== TASK ITEM ==
Print the lines below word for word, beginning with the first and ending with the line that holds "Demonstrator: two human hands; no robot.", and skip every picture.

== SOURCE MATERIAL ==

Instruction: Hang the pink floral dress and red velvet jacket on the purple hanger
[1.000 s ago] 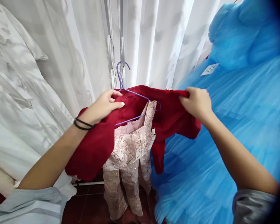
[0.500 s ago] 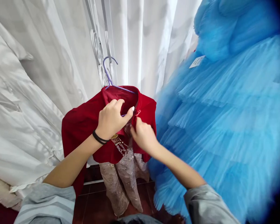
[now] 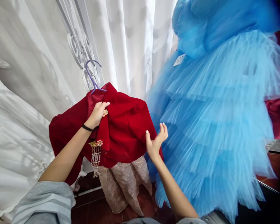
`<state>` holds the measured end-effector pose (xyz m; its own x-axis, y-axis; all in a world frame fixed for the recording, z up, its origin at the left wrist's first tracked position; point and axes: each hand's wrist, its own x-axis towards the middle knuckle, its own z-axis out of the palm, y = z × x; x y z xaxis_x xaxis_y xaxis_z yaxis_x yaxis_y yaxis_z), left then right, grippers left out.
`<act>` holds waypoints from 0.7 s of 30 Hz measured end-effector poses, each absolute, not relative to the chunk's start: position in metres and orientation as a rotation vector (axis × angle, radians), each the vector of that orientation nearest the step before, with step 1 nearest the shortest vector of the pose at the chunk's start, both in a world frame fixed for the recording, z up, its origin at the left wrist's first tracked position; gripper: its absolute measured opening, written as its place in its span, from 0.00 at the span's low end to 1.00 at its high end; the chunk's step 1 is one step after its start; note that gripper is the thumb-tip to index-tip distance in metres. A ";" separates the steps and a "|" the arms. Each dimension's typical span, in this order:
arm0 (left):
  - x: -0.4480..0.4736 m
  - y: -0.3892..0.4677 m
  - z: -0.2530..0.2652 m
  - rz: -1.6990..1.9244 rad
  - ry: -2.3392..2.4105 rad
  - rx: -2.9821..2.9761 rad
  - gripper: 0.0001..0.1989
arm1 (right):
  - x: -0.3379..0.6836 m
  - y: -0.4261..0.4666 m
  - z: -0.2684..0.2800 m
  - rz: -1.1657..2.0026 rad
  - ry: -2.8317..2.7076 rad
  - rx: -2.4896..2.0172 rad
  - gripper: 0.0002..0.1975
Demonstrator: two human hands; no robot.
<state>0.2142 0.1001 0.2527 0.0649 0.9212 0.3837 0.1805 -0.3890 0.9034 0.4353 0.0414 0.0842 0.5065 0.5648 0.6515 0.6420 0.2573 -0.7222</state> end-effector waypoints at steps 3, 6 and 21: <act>0.219 0.093 0.268 1.480 0.950 1.718 0.19 | 0.467 0.069 0.102 0.206 -1.359 -1.329 0.30; 0.221 0.084 0.294 1.674 0.917 1.791 0.21 | 0.484 0.083 0.132 0.274 -1.387 -1.223 0.22; 0.196 0.052 0.284 1.032 1.047 2.116 0.23 | 0.504 0.119 0.146 0.138 -1.609 -1.524 0.17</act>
<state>0.1955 0.0517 0.2844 0.3995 0.8301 0.3891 0.4012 -0.5399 0.7399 0.5038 0.1186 0.1465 0.1511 0.8477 0.5085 0.7488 0.2377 -0.6188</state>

== RESULT OF THIS TASK ==
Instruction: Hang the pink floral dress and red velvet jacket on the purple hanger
[1.000 s ago] 
[0.500 s ago] 
[now] 
`<state>` holds the measured end-effector pose (xyz m; its own x-axis, y-axis; all in a world frame fixed for the recording, z up, its origin at the left wrist's first tracked position; point and axes: each hand's wrist, its own x-axis towards the middle knuckle, its own z-axis out of the palm, y = z × x; x y z xaxis_x xaxis_y xaxis_z yaxis_x yaxis_y yaxis_z), left then right, grippers left out.
`<act>` holds waypoints from 0.7 s of 30 Hz measured end-effector poses, each absolute, not relative to the chunk's start: position in metres and orientation as a rotation vector (axis × angle, radians), each the vector of that orientation nearest the step before, with step 1 nearest the shortest vector of the pose at the chunk's start, both in a world frame fixed for the recording, z up, its origin at the left wrist's first tracked position; gripper: its absolute measured opening, written as its place in its span, from 0.00 at the span's low end to 1.00 at its high end; the chunk's step 1 is one step after its start; note that gripper is the thumb-tip to index-tip distance in metres. A ";" separates the steps and a "|" the arms. Each dimension's typical span, in this order:
arm0 (left):
  - x: -0.4480..0.4736 m
  - y: -0.3892..0.4677 m
  - z: -0.2530..0.2652 m
  - rz: -1.6990..1.9244 rad
  - ry: -2.3392..2.4105 rad
  - rx: -2.9821..2.9761 rad
  - gripper: 0.0001..0.1989
arm1 (right):
  - x: -0.3379..0.6836 m
  - y: -0.4261..0.4666 m
  - z: -0.2684..0.2800 m
  - rz: -1.1657..2.0026 rad
  - ry: -2.8317..2.7076 rad
  - rx: -2.4896..2.0172 rad
  - gripper: 0.0002..0.1975
Demonstrator: two human hands; no robot.

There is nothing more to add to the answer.